Off Coffee and No more Emotional Eating

I have been off coffee for a week. The withdrawal consequences are over, except I can’t read as much academic material as I used to. Still I can manage to read lighter articles such as those most circulated on the Internet. I have had a back and forth relationship with coffee. I usually do one cup per day, or two cups at most. Nonetheless, I considered myself an addict because without that morning cup of coffee, I could never function throughout the day. I am hoping this time, there will be no return. I’m excited to see how my body will take time to heal from the years of coffee’s addictive violence.

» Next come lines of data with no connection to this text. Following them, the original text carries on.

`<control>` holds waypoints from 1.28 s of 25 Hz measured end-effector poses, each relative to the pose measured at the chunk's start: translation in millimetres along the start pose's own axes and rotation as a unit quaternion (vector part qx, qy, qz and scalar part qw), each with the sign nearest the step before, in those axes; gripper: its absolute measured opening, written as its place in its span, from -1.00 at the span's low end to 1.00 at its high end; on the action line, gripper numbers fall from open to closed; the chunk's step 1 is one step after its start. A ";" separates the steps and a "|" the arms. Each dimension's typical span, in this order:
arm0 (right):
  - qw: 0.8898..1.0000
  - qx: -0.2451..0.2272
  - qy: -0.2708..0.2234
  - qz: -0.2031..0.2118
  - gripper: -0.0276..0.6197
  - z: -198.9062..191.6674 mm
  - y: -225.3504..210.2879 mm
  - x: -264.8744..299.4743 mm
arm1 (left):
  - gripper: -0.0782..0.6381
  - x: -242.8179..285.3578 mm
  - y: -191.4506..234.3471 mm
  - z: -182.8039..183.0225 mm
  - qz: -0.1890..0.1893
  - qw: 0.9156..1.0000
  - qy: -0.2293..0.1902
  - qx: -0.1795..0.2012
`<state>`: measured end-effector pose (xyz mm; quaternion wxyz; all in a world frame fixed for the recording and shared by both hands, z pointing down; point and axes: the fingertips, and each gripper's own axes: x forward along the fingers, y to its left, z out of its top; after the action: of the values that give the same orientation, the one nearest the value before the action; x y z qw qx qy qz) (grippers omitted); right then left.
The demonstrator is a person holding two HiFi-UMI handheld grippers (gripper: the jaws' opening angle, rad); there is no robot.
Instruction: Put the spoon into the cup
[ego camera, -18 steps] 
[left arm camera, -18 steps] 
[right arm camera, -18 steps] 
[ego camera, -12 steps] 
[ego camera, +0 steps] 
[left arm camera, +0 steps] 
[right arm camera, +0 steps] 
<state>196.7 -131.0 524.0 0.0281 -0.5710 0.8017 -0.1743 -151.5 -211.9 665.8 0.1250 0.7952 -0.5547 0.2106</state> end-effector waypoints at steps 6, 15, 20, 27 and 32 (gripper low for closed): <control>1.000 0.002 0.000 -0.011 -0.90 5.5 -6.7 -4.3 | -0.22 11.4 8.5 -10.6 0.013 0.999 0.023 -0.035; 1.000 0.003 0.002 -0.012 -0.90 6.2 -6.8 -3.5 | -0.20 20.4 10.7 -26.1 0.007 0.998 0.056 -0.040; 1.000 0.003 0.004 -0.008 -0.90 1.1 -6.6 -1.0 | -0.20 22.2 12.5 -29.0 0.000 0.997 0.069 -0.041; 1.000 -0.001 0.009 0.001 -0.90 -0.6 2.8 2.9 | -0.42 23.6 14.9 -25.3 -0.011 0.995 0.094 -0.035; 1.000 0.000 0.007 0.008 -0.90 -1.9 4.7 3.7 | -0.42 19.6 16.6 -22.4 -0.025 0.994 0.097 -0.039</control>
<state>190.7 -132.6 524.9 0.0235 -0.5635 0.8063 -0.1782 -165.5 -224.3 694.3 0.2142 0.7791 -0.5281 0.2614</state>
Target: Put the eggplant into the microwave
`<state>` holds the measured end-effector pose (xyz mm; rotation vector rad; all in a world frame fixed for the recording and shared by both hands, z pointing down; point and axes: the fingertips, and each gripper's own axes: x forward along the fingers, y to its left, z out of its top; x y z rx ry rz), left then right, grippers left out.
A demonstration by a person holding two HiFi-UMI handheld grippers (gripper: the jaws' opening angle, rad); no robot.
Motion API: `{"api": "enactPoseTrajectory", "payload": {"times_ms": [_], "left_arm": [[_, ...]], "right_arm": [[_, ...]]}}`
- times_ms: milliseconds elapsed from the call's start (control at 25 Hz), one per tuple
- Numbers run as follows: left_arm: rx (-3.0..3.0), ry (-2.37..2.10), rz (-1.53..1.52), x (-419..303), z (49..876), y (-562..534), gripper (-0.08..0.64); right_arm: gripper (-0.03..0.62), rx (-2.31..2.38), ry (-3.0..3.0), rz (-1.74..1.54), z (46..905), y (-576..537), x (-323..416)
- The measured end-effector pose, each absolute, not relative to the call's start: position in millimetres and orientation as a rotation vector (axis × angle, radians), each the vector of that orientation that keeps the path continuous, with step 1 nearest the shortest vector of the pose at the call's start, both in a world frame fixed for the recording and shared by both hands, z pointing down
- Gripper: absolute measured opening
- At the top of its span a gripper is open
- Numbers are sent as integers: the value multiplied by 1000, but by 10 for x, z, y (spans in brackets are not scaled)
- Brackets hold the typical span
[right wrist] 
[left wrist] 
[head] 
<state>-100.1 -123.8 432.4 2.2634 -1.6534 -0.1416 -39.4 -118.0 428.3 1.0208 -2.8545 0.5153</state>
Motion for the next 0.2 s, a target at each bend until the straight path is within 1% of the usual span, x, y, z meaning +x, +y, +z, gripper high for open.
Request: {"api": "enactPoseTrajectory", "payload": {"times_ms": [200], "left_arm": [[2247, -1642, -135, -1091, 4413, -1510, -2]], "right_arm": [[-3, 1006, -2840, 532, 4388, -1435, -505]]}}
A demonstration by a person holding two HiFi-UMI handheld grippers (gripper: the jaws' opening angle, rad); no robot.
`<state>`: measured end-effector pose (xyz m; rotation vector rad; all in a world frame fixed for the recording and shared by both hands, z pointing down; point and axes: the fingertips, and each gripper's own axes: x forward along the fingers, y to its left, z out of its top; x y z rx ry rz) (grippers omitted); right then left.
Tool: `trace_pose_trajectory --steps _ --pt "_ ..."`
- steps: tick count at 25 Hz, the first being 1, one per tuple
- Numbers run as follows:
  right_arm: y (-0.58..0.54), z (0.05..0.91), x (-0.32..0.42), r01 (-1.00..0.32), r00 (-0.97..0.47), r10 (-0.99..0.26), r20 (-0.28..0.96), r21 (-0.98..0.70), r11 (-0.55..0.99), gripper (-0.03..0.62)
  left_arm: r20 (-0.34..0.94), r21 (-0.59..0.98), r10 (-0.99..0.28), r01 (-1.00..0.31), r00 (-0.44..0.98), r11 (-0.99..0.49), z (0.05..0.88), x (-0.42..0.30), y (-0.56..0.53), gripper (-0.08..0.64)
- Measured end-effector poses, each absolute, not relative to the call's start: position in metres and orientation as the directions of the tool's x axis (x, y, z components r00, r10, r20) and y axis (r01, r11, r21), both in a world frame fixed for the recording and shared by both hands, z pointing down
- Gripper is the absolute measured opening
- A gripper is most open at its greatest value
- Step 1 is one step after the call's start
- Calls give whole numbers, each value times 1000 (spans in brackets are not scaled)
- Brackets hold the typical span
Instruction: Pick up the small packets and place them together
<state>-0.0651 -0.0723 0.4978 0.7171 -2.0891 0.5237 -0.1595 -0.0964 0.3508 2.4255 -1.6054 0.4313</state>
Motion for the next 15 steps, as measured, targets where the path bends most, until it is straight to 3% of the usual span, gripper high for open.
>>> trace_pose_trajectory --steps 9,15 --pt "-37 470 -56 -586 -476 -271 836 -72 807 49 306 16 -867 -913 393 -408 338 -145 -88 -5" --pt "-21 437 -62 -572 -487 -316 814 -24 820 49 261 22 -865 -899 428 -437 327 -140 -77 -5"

People suggest green tea as a replacement. A ton of research supports the benefits of green tea as it does coffee. Still, I am not so sure green tea is for me. Perhaps it does miracles for others, yes. But my goal is to get rid of caffeine from my system. Green tea has caffeine, though in less amounts than coffee. It was useful as a substitute in getting me off coffee. I will drink a cup occasional, but not every day. This morning I began my day with a cup of hot water. I squeezed a whole lemon in it. I’m feeling fine.

Aside from the victory over coffee, today begins a new chapter in my life. No more emotional eating. Last night, through an article, I discovered that I have been an emotional eater all my life. It shocked me, because I thought I had my emotional life in order: usually stress free; constantly courting inner peace; not shot down my challenges; great at motivating myself; desiring intimate love but not thirsty for it; often desiring sex but will not stoop to the whorish or desperate level; and I constantly make jokes with myself and laugh with myself.

Yet last night I began to recall that when I am studying, I constantly go to the refrigerator and eat. Or if in a coffee house, I eat every hour. Yes, I usually snack on things like bananas, papayas, nuts, mangoes, chicken sandwiches, etc. Healthy stuff, but isn’t eating unnecessarily unhealthy? My goal is to now eat whenever I am hungry, but to still have at least three meals per day. I believe I can accomplish this. This will make my body more energetic, lighter, calmer, and more attractive. Isn’t that a goal worth striving for?